TASK DETAILS:
Transcribe the records below in full; pictures stay out of the copy.

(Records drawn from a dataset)
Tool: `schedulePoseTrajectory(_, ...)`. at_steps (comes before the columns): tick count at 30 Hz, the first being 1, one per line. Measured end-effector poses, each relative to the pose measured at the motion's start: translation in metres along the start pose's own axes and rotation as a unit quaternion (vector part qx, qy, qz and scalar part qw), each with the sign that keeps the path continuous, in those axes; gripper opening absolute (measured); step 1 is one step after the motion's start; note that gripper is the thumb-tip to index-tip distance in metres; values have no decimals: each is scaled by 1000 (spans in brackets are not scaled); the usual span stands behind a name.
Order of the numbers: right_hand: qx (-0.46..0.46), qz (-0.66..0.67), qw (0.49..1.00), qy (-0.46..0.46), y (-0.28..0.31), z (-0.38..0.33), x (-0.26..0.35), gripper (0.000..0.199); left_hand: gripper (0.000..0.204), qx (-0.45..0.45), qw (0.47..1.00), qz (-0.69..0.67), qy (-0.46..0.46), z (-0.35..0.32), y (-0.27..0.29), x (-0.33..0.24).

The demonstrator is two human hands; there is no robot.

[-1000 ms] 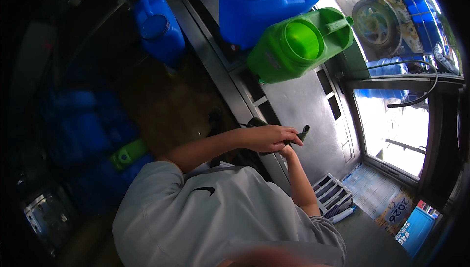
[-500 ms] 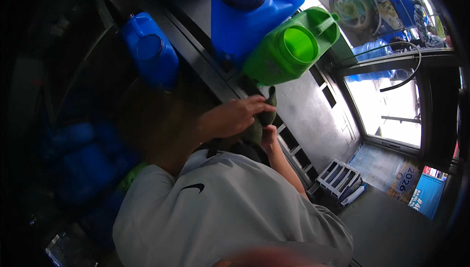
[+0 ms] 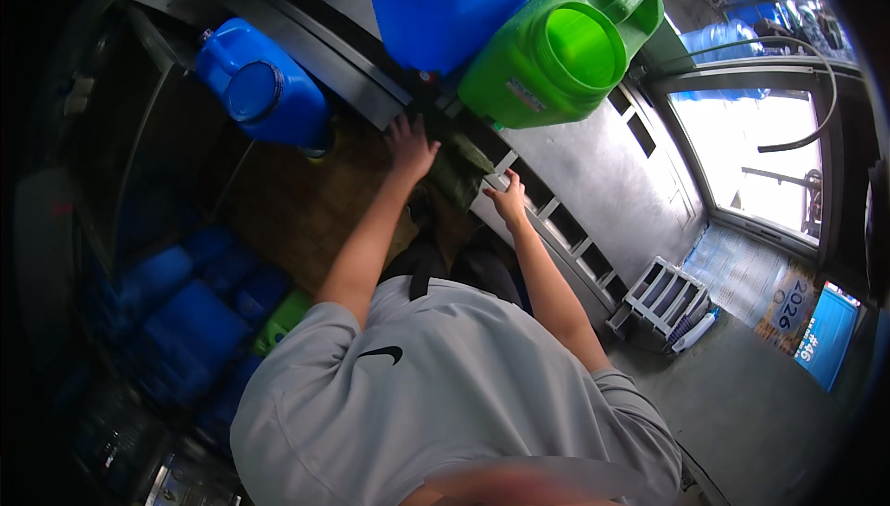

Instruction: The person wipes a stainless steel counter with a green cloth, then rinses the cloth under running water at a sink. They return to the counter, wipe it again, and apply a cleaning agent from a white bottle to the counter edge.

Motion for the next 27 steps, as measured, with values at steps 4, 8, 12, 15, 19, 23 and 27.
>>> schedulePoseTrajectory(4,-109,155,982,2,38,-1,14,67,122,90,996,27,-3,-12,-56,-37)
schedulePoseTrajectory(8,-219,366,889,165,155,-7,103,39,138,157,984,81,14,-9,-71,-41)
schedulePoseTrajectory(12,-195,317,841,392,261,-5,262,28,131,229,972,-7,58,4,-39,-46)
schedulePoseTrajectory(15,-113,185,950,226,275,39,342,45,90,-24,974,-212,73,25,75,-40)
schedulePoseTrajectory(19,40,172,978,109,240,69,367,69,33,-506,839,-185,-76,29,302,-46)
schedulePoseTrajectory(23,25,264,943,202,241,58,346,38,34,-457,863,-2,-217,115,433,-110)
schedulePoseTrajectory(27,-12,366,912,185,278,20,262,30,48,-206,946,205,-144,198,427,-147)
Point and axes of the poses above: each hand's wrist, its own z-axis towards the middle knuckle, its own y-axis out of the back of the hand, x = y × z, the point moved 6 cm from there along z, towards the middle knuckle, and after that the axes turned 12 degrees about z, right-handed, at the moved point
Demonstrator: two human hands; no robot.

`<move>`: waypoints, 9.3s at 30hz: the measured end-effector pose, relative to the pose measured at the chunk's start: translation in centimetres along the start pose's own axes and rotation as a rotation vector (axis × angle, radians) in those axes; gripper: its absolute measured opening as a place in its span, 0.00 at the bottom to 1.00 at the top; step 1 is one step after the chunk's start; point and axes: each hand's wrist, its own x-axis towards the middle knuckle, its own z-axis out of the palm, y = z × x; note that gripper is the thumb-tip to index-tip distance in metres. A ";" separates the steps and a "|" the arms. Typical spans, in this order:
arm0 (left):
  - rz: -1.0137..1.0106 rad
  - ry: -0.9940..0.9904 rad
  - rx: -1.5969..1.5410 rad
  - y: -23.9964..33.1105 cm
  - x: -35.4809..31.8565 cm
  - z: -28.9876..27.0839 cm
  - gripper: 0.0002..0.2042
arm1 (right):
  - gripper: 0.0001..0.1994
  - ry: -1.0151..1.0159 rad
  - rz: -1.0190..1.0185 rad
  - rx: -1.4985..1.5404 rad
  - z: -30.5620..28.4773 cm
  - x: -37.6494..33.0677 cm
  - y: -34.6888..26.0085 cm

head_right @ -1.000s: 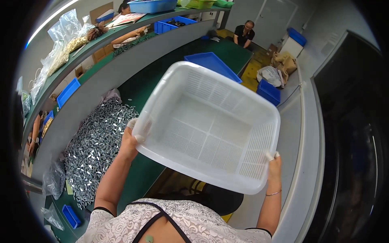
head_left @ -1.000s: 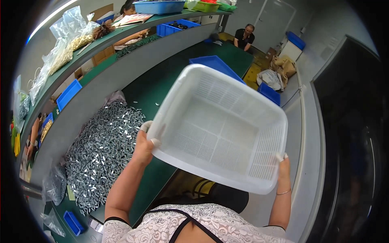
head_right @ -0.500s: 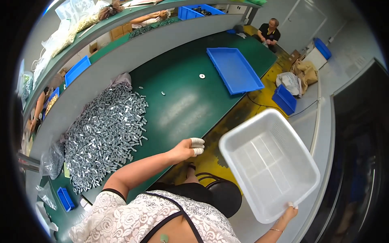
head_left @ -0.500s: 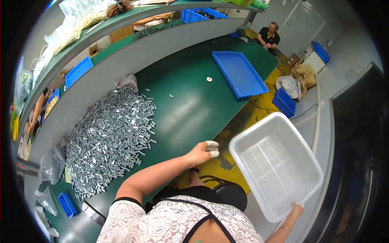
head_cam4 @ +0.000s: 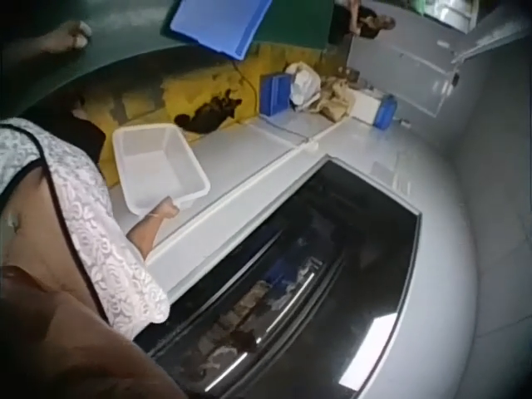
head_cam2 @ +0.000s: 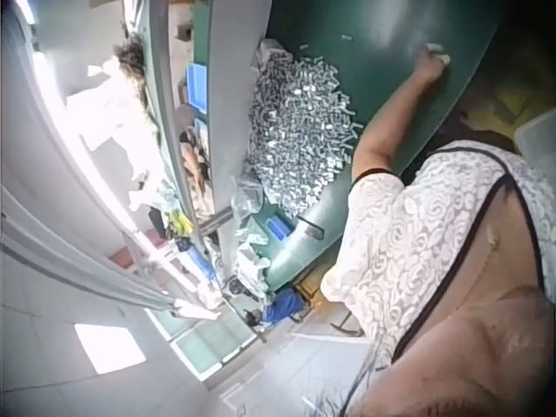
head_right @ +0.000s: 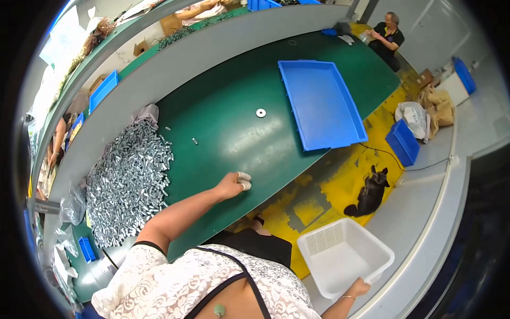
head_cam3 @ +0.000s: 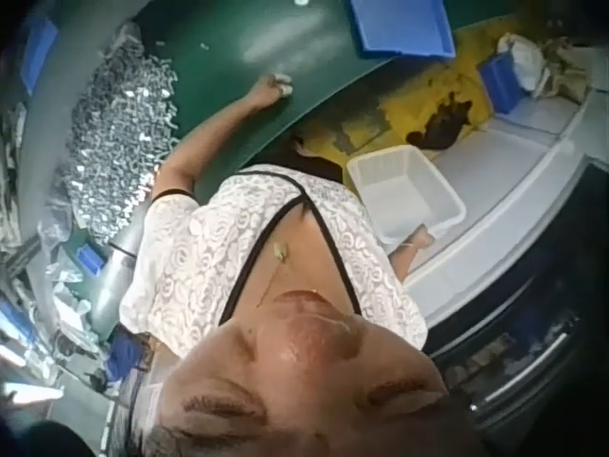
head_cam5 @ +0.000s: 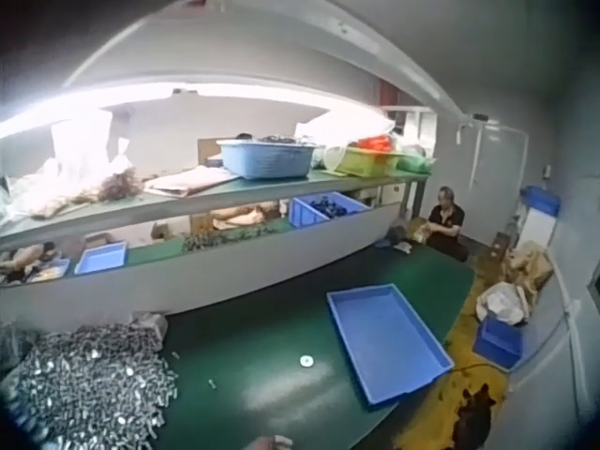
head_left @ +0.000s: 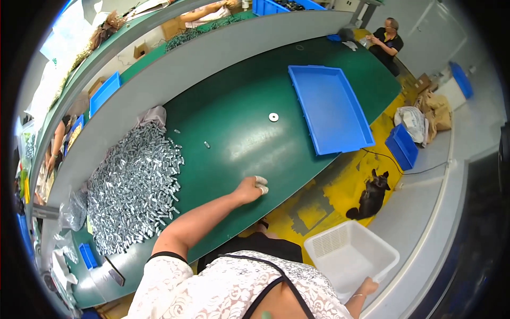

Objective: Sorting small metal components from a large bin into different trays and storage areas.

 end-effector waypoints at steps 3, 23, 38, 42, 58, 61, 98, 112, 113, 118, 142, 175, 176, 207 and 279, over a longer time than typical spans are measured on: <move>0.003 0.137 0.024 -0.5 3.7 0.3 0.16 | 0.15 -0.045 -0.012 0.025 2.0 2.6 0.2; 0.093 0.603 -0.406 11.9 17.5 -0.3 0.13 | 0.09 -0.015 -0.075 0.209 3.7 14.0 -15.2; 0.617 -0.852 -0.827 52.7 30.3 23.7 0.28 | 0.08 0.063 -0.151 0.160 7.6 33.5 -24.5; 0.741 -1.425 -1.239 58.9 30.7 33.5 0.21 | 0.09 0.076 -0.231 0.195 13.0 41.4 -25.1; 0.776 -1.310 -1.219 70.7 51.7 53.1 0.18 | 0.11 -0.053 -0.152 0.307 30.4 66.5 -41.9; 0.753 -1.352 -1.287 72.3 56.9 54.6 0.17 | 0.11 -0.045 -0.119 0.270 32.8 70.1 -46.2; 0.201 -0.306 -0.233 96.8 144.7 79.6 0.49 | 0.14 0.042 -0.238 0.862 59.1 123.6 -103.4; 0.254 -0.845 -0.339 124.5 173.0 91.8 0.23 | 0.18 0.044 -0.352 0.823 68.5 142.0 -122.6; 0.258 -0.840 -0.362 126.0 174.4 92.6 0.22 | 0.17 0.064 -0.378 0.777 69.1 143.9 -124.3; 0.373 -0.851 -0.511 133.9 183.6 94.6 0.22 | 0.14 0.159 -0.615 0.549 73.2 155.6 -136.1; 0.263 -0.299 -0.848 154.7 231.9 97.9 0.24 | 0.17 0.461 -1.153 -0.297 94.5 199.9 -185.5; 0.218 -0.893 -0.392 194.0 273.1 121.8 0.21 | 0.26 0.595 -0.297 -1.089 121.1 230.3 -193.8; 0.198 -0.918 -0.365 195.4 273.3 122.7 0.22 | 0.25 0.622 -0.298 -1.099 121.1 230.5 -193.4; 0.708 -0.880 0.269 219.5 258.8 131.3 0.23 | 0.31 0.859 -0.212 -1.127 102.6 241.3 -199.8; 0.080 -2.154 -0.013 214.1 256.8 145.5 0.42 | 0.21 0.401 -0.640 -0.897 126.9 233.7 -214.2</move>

YOUR SOLUTION:
Tool: `schedulePoseTrajectory(_, ...)`. at_steps (comes before the columns): tick count at 30 Hz, the first being 1, one per line. Measured end-effector poses, each relative to the pose measured at the motion's start: translation in metres along the start pose's own axes and rotation as a unit quaternion (vector part qx, qy, qz and scalar part qw), each with the sign that keeps the path continuous, in those axes; gripper opening absolute (measured); step 1 is one step after the motion's start; note that gripper is the thumb-tip to index-tip distance in metres; values have no decimals: each is scaled by 1000 (spans in brackets are not scaled); the usual span stands behind a name.
Order of the numbers: right_hand: qx (-0.46..0.46), qz (-0.66..0.67), qw (0.49..1.00), qy (-0.46..0.46), y (-0.28..0.31), z (-0.38..0.33), x (-0.26..0.35), gripper (0.000..0.199); left_hand: gripper (0.000..0.204), qx (-0.45..0.45), qw (0.47..1.00), qz (-0.69..0.67), qy (-0.46..0.46), z (-0.35..0.32), y (-0.27..0.29), x (-0.33..0.24).

The demonstrator is two human hands; there is no robot.

[-1000 ms] 
[-500 ms] 
[+0 ms] 

Instruction: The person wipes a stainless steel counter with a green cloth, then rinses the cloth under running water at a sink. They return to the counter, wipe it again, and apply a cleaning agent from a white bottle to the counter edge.

Motion for the next 27 steps, as measured, with values at steps 4, 8, 12, 15, 19, 23 and 27.
>>> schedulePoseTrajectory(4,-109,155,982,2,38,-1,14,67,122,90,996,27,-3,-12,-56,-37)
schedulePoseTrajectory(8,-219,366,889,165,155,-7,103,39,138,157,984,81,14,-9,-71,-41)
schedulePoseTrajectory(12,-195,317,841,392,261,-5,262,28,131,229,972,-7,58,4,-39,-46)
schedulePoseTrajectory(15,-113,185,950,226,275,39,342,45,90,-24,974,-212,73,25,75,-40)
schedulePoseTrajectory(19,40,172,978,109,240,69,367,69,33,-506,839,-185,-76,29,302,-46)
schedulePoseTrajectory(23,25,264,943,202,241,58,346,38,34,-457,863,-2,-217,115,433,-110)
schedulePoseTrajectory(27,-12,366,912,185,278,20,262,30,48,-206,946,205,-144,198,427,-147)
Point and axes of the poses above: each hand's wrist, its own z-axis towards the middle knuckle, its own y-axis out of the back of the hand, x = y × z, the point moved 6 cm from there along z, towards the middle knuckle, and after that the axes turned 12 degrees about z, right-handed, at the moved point
Demonstrator: two human hands; no robot.

`<move>`: waypoints, 9.3s at 30hz: the measured end-effector pose, relative to the pose measured at the chunk's start: translation in centimetres along the start pose's own axes and rotation as a rotation vector (axis × angle, radians) in those axes; gripper: its absolute measured opening as a place in its span, 0.00 at the bottom to 1.00 at the top; step 1 is one step after the chunk's start; point and axes: each hand's wrist, its own x-axis towards the middle knuckle, its own z-axis out of the palm, y = z × x; note that gripper is the thumb-tip to index-tip distance in metres. A ";" separates the steps and a "|" the arms. Typical spans, in this order:
arm0 (left):
  - rz: -1.0137..1.0106 rad
  - ry: -0.9940..0.9904 rad
  - rx: -1.5969..1.5410 rad
  - y: -23.9964..33.1105 cm
  - x: -35.4809..31.8565 cm
  - z: -28.9876..27.0839 cm
  - gripper: 0.0002..0.2042
arm1 (right):
  - gripper: 0.0001..0.1994
  - ry: -1.0151..1.0159 rad
  - rz: -1.0190..1.0185 rad
  - rx: -1.4985..1.5404 rad
  - z: -30.5620..28.4773 cm
  - x: -37.6494..33.0677 cm
  - y: -34.6888..26.0085 cm

head_right @ -1.000s: 
head_left @ -1.000s: 
head_right @ -0.500s: 
head_left @ -0.500s: 
head_cam4 @ +0.000s: 
head_cam2 @ +0.000s: 
head_right @ +0.000s: 
head_cam3 @ +0.000s: 
head_cam5 @ +0.000s: 
head_left @ +0.000s: 

Objective: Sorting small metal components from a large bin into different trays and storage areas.

 end-effector waypoints at steps 3, 23, 38, 42, 58, 61, 98, 112, 113, 118, 142, 175, 176, 207 and 279, over a longer time than typical spans are measured on: <move>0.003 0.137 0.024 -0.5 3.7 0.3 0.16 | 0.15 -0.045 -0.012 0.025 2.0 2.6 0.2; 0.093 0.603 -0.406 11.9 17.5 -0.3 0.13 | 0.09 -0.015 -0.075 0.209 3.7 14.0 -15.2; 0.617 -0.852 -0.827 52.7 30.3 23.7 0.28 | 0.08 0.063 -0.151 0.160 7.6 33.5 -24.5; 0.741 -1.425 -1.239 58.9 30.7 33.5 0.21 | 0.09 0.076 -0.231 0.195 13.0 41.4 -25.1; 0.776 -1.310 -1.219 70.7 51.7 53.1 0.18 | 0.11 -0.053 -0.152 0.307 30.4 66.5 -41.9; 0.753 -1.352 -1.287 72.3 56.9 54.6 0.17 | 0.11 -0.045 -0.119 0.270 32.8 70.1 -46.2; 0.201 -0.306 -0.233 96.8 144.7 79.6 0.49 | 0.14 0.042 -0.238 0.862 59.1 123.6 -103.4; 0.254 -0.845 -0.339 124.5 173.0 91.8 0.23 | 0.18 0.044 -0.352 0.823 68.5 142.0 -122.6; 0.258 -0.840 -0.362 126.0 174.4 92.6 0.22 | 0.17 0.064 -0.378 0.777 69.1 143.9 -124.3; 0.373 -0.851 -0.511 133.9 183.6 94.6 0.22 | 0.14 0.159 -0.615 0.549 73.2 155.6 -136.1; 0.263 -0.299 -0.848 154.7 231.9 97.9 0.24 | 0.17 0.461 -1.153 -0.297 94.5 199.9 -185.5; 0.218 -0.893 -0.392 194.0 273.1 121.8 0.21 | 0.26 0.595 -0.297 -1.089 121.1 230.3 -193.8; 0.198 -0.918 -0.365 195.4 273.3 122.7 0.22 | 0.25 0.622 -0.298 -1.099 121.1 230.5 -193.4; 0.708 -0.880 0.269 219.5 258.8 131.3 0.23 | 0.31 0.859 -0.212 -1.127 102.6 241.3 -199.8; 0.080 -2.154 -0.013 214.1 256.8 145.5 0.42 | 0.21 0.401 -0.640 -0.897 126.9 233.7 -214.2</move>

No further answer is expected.